An optimising compiler is _permitted_ to replace your bubble-sort by a merge-
sort, provided apparent program-behaviour is unchanged.

The only reason real compilers aren't likely to do this, is that the
transformation is too sophisticated/too specific, for current compiler
technology.

> compiler designers take responsibility only for “machine-specific
> optimization”. Outside this bailiwick they freely blame algorithm designers

This is wrong.

It's wrong in the shallow sense: in a typical modern compiler, most
optimisations are performed at the level of an IR, not at the level of the
particular target machine language. Common subexpression elimination, for
instance.

It's also wrong in a deeper sense: compilers may apply optimisations which
improve time complexity. That is to say, they may transform the algorithm
itself.
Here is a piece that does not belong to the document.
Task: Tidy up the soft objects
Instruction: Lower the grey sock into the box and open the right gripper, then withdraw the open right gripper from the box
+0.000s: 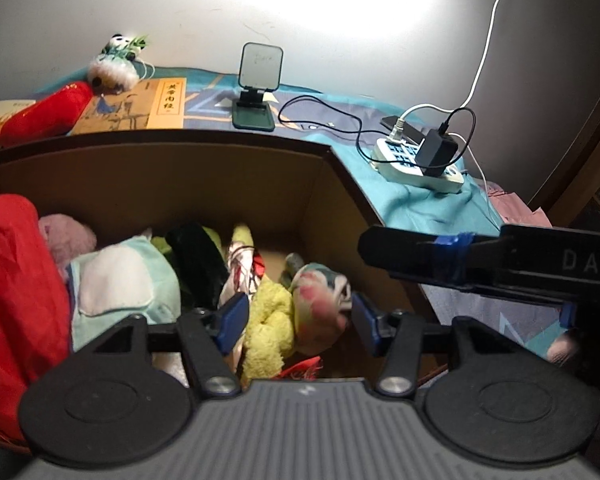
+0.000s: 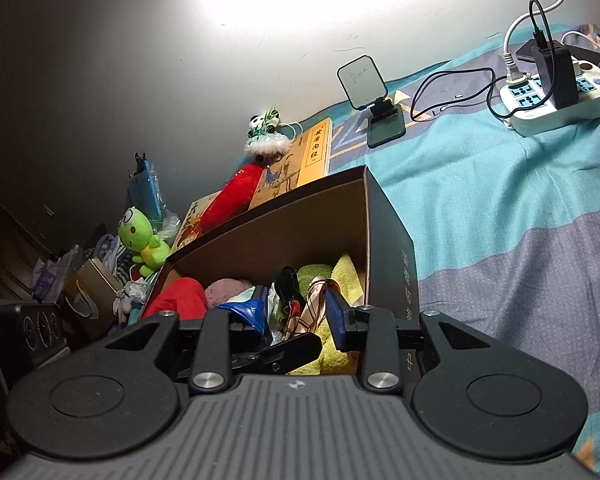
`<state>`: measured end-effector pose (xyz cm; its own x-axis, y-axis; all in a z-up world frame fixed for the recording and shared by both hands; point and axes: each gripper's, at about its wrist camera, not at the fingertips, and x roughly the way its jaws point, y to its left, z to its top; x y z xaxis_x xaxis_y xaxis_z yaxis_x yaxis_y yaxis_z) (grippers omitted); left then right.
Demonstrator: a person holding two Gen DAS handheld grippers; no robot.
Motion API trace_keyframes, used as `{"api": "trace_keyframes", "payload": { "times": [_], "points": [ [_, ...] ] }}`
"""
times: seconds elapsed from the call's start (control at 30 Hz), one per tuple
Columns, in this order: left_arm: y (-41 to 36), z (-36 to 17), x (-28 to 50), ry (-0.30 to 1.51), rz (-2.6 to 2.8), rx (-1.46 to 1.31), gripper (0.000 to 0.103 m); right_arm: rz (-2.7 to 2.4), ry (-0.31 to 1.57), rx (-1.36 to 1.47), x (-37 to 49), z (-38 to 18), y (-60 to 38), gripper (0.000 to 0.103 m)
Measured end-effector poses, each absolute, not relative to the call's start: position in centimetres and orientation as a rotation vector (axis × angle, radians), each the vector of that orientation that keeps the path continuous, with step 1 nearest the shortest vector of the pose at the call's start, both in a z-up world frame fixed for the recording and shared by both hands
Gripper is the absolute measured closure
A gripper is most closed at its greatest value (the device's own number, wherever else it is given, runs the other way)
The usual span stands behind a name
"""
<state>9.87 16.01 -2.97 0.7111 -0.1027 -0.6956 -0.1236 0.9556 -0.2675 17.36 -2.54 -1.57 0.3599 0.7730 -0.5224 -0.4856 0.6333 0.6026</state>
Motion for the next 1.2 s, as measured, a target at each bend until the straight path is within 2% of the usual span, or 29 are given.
{"api": "trace_keyframes", "payload": {
  "times": [0.33,0.93,1.2],
  "points": [
    [14.8,-0.5,8.5,0.824,0.188,-0.208,0.048,0.818,0.845,0.307,15.1,-0.1,-4.1,0.087],
    [11.5,2.6,4.0,0.805,0.566,-0.185,0.030,0.899,0.795,0.100,13.2,1.2,-5.4,0.087],
    [9.1,2.5,3.2,0.809,0.610,-0.174,0.029,0.863,0.795,0.045,12.4,0.8,-6.7,0.087]
  ]
}}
The target machine has no bearing there.

Consider the following unoptimised loop:

    
    
        int found = 0;
        for (size_t i = 0; i != n; ++i) {
            if (arr[i]) {
              found = 1;
              // break;
            }
        }
    

An optimising compiler may be capable of essentially uncommenting the
commented-out 'break'. This changes the time-complexity of the scan in an
obvious way.

This optimisation could even be applied by a source-to-source optimiser, with
no awareness of the the target machine.

(We can nitpick about possible tradeoffs regarding branch-prediction when
adding the 'break', but I think my point is clear.)

------
nullc
I wonder if they'll get around to fixing this miscompliation bug:
[https://gcc.gnu.org/bugzilla/show_bug.cgi?id=90348](https://gcc.gnu.org/bugzilla/show_bug.cgi?id=90348)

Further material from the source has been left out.